The discussion on whether to use Checked Exception or Unchecked Exception has been divided so far, but now many articles directly criticize Checked Exception as a design failure of Java, and later languages such as Kotlin/Scala/C# don’t even have it at all. The concept of Checked Exception, and now most of the well-known large and medium-sized open source projects generally only customize the subclasses of RuntimeException, but not the subclasses of Checked Exception.

Common reasons why Checked Exception is bad design include:

  • As a third-party library/downstream code, Checked Exception has interface signature version compatibility issues.

  • As a large and medium-sized project, when all submodules use Checked Exception, the interface of the upstream code may eventually declare dozens of exceptions. When the exception declaration of the interface is added, deleted, or modified, it will affect the whole body.

  • Inside the Java code, there are exception design conflicts. For example, Lambda in the design of Java Streams does not support throwing Checked Exception. For Lambda in Stream, its implementation must be treated as processing (usually a wrong practice) or converted into Unchecked Exception (losing the use of Checked Exception). Exceptionmeaning), Java even introducedUncheckedIOException`.

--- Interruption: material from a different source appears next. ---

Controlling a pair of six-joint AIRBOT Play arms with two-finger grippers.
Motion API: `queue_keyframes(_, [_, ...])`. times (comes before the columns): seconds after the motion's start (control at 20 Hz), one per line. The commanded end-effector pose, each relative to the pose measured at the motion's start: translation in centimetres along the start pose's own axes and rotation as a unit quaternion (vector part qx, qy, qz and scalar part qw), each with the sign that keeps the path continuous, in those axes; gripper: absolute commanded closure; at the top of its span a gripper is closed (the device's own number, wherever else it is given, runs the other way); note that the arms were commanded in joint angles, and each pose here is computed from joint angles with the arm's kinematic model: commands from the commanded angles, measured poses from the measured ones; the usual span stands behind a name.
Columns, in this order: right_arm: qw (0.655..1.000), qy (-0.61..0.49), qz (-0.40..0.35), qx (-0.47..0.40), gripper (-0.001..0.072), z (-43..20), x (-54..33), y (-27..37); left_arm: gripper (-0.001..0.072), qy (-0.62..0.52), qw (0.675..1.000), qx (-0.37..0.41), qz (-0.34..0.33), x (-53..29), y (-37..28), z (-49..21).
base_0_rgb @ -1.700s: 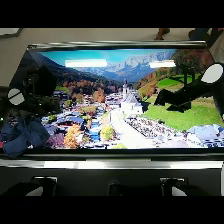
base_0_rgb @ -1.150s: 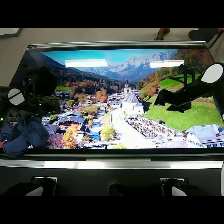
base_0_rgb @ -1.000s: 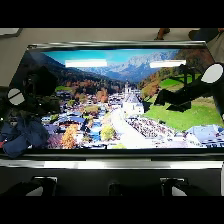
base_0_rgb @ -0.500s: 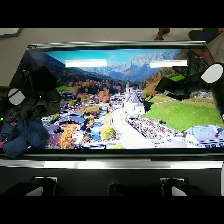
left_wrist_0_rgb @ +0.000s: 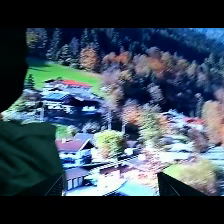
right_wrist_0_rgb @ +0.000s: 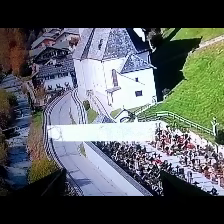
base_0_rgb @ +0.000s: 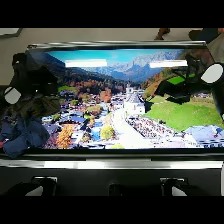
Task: Fold the shirts.
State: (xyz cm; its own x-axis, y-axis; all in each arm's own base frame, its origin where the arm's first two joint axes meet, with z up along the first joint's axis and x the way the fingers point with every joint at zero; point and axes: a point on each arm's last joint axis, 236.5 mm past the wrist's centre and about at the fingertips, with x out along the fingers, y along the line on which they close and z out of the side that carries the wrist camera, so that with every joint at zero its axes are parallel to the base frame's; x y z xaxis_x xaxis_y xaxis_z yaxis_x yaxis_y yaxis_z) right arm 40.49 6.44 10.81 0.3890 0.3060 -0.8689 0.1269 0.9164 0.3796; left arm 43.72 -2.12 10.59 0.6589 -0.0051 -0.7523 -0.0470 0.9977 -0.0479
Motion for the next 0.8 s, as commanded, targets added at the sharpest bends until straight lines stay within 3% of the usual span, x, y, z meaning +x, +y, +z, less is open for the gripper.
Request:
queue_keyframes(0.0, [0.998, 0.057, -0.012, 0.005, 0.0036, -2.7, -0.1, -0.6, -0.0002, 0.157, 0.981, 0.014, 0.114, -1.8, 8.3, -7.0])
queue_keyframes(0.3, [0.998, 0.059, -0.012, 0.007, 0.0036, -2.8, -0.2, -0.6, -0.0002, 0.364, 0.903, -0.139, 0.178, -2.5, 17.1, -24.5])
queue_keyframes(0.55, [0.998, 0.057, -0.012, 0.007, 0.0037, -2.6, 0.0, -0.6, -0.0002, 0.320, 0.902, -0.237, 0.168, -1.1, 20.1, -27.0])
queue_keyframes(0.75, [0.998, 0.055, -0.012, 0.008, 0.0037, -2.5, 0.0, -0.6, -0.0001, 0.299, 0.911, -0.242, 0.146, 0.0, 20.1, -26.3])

  • In practice, people often avoid the purpose that Checked Exception was designed, so it is better not to use Checked Exception, for example:

    • Catch all Exception directly
    • Translate Checked Exception to RuntimeException. Such as try { ... } catch (Exception e) { throw new RuntimeException(e); }
    • Because the stack is too deep, in order to avoid polluting the upstream code, it is possible to directly perform meaningless capture downstream, and it is even possible to directly catch (Exception e) { do nothing } by mistake
  • Many developers will misunderstand exception design, and then mistakenly customize exceptions. For example, many developers think that if it is an exception that can be avoided by the upstream code, use the subclass of RuntimeException. If it is an unavoidable exception in the upstream code, use Checked Exception`. A similar view is very blindly optimistic and lacks actual project experience and coding experience, because whether the exception thrown downstream can be handled depends on the logic of the upstream code, not The assumptions of the downstream code.

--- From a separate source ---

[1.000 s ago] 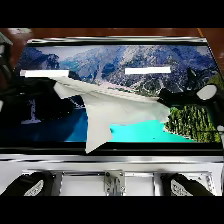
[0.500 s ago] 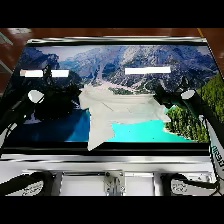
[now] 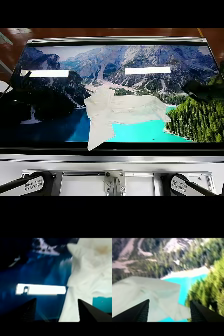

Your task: Fold the shirts.

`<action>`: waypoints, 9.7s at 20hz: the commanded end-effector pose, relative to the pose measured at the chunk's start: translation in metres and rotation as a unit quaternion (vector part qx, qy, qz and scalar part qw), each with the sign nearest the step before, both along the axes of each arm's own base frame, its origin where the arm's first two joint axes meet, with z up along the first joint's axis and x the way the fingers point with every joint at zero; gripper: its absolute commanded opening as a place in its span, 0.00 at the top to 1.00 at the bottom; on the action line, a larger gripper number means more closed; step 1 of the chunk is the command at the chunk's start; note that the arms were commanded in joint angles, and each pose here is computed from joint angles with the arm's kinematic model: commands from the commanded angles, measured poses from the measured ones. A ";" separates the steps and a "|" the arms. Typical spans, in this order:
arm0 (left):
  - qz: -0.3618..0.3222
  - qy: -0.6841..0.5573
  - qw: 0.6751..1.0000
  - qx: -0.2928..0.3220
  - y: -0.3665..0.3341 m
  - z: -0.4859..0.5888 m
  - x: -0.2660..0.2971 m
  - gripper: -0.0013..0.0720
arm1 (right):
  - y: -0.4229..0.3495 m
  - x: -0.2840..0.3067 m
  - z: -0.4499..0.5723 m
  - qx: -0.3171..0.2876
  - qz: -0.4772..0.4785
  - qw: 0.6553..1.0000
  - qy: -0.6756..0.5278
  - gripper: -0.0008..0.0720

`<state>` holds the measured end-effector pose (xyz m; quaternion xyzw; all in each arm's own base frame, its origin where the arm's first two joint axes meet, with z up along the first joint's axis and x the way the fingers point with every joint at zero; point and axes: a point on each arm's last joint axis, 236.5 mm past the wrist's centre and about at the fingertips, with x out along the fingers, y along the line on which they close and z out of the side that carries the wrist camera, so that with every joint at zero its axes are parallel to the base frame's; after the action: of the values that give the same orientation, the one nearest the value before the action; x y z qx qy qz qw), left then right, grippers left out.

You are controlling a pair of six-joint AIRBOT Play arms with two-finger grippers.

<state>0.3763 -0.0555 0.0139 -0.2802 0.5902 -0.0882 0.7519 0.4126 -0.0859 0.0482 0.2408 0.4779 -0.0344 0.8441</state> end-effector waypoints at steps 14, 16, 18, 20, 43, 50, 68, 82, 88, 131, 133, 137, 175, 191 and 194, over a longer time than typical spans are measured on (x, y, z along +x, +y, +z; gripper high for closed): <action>-0.108 0.146 0.980 -0.086 -0.157 -0.127 -0.123 0.16 | 0.016 -0.082 -0.075 0.160 0.039 0.971 0.175 0.14; -0.104 0.140 0.979 -0.105 -0.172 -0.128 -0.120 0.16 | 0.016 -0.082 -0.080 0.164 0.039 0.969 0.181 0.14; -0.095 0.139 0.979 -0.116 -0.181 -0.129 -0.118 0.17 | 0.017 -0.083 -0.086 0.166 0.045 0.967 0.186 0.14; -0.088 0.139 0.980 -0.116 -0.186 -0.133 -0.117 0.18 | 0.019 -0.080 -0.092 0.167 0.046 0.967 0.189 0.14; -0.079 -0.093 0.989 -0.087 -0.123 -0.002 -0.040 0.94 | 0.106 0.016 -0.085 0.096 0.162 0.978 0.089 0.91; 0.000 -0.584 0.809 0.068 -0.021 0.423 -0.047 0.94 | 0.108 0.018 0.286 -0.063 0.155 0.926 -0.337 0.91; 0.005 -0.533 0.814 0.229 0.022 0.437 -0.130 0.93 | 0.091 -0.119 0.303 -0.156 0.118 0.950 -0.241 0.91; 0.018 -0.276 0.959 0.059 0.018 0.124 0.096 0.93 | 0.082 0.146 0.013 0.123 0.001 0.988 -0.092 0.90; -0.028 -0.181 0.982 0.040 -0.032 0.015 0.118 0.93 | 0.110 0.169 -0.057 0.119 0.000 0.991 -0.066 0.90; 0.034 0.017 0.993 -0.108 -0.106 -0.122 -0.051 0.93 | 0.034 0.022 -0.161 0.184 0.016 0.966 0.180 0.08; 0.031 0.003 0.993 -0.110 -0.106 -0.112 -0.045 0.93 | 0.042 0.037 -0.169 0.171 0.013 0.972 0.163 0.08; 0.018 -0.042 0.993 -0.112 -0.108 -0.084 -0.035 0.93 | 0.039 0.065 -0.170 0.148 -0.017 0.982 0.120 0.17; -0.040 -0.519 0.818 0.245 -0.014 0.439 -0.213 0.93 | 0.054 -0.237 0.358 -0.333 0.058 0.901 -0.273 0.91; 0.046 -0.255 0.962 0.090 0.027 0.030 0.101 0.93 | 0.054 0.097 -0.030 -0.070 0.050 0.989 -0.121 0.91; 0.067 -0.279 0.952 0.111 0.027 0.013 0.139 0.93 | 0.077 0.136 -0.051 -0.113 0.075 0.978 -0.159 0.91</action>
<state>0.4705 -0.0337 0.0497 -0.2043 0.3860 -0.0820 0.8958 0.5005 -0.0220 0.0156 0.1291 0.4051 0.0193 0.9049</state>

    For example, when the plug-in module of the Turms server loads the plug-in, the class loader of the plug-in may throw NoClassDefFoundError, if according to the early Java team, An Error is a subclass of Throwable that indicates serious problems that a reasonable application should not try to catch, then the upstream code of the plug-in module should not catch Error, but as a server, Turms cannot make the server abnormal because it loads a problematic class plug-in, so the upstream code is really reasonable The approach is to catch these Error, instead of causing the server to crash directly and fall into an abnormal state.

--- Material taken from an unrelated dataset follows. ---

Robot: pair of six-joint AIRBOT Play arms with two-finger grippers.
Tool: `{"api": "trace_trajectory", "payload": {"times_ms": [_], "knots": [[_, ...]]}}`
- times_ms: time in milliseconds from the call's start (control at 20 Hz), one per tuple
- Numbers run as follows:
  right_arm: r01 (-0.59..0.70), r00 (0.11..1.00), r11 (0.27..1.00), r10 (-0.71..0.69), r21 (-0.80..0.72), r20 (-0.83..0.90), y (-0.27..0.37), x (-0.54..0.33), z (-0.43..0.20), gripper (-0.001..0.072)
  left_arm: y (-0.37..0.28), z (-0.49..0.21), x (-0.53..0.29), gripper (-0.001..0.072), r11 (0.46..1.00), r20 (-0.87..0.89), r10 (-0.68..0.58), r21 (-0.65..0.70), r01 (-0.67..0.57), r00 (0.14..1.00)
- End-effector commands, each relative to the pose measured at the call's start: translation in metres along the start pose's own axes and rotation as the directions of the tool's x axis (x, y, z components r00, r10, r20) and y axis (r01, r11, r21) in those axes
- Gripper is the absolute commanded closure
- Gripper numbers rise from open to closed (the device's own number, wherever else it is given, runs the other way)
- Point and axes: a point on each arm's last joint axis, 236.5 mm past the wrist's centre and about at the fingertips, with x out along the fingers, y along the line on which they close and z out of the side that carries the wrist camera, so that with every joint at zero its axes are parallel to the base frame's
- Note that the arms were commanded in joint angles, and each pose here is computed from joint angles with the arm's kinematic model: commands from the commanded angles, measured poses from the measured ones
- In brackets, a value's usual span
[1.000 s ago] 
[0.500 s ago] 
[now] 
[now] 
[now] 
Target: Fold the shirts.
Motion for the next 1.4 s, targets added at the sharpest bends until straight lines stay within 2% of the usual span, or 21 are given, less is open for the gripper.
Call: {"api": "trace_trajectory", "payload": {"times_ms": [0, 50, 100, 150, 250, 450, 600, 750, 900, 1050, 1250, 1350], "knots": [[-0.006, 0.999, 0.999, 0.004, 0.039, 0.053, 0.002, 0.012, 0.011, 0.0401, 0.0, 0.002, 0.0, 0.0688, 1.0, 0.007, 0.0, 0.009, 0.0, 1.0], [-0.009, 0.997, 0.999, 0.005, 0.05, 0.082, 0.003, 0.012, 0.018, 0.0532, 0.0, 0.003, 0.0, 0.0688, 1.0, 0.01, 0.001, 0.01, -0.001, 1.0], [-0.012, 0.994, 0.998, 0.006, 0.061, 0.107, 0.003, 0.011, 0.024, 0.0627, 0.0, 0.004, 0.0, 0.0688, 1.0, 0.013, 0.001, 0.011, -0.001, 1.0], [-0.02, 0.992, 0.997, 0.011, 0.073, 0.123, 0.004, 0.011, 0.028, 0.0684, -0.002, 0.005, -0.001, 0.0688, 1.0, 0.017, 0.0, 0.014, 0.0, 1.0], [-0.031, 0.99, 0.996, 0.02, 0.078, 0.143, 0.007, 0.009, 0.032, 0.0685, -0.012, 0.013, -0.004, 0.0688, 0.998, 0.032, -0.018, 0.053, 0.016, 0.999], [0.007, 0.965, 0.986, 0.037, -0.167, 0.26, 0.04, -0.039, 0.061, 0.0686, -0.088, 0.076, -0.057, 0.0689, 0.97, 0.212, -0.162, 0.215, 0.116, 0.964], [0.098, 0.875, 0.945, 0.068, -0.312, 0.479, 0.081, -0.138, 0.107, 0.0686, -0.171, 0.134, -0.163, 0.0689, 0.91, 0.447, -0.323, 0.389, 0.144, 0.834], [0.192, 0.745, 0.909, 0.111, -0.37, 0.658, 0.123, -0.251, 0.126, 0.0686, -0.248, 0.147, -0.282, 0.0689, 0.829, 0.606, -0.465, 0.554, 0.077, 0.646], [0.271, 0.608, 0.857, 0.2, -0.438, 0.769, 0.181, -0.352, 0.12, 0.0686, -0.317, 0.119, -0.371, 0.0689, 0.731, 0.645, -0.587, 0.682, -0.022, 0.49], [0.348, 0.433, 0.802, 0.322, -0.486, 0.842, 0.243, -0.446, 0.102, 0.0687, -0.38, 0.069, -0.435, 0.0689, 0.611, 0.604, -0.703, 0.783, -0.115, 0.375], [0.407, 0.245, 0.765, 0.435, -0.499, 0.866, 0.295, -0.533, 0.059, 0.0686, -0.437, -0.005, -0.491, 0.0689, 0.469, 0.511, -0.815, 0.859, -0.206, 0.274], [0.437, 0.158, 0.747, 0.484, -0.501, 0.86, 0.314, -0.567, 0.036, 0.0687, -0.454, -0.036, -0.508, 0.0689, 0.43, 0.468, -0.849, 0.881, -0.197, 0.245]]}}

For the Turms server project, considering that the only scenario where Checked Exception can really play a role is: in individual scenarios, when designing downstream functional modules, it is known that the upstream caller code needs to be based on various events thrown downstream. Exceptions are distinguished by exceptions. In order to ensure that the upstream does not miss processing some exceptions thrown by the downstream, you can consider using Checked Exception. But since this kind of scenario is very rare, it is also very bad practice to design downstream code according to the logic of upstream caller code.

Therefore, in order to avoid various problems caused by Checked Exception, unify the exception design style, and avoid wasting time on "why are they all modules of a certain type, module A uses a certain type of exception, and module B uses a certain type of exception "For such insignificant disputes, in the Turms server project, there are and only exception classes that inherit from RuntimeException, and it is forbidden to customize exception classes that inherit from Exception (Checked Exception).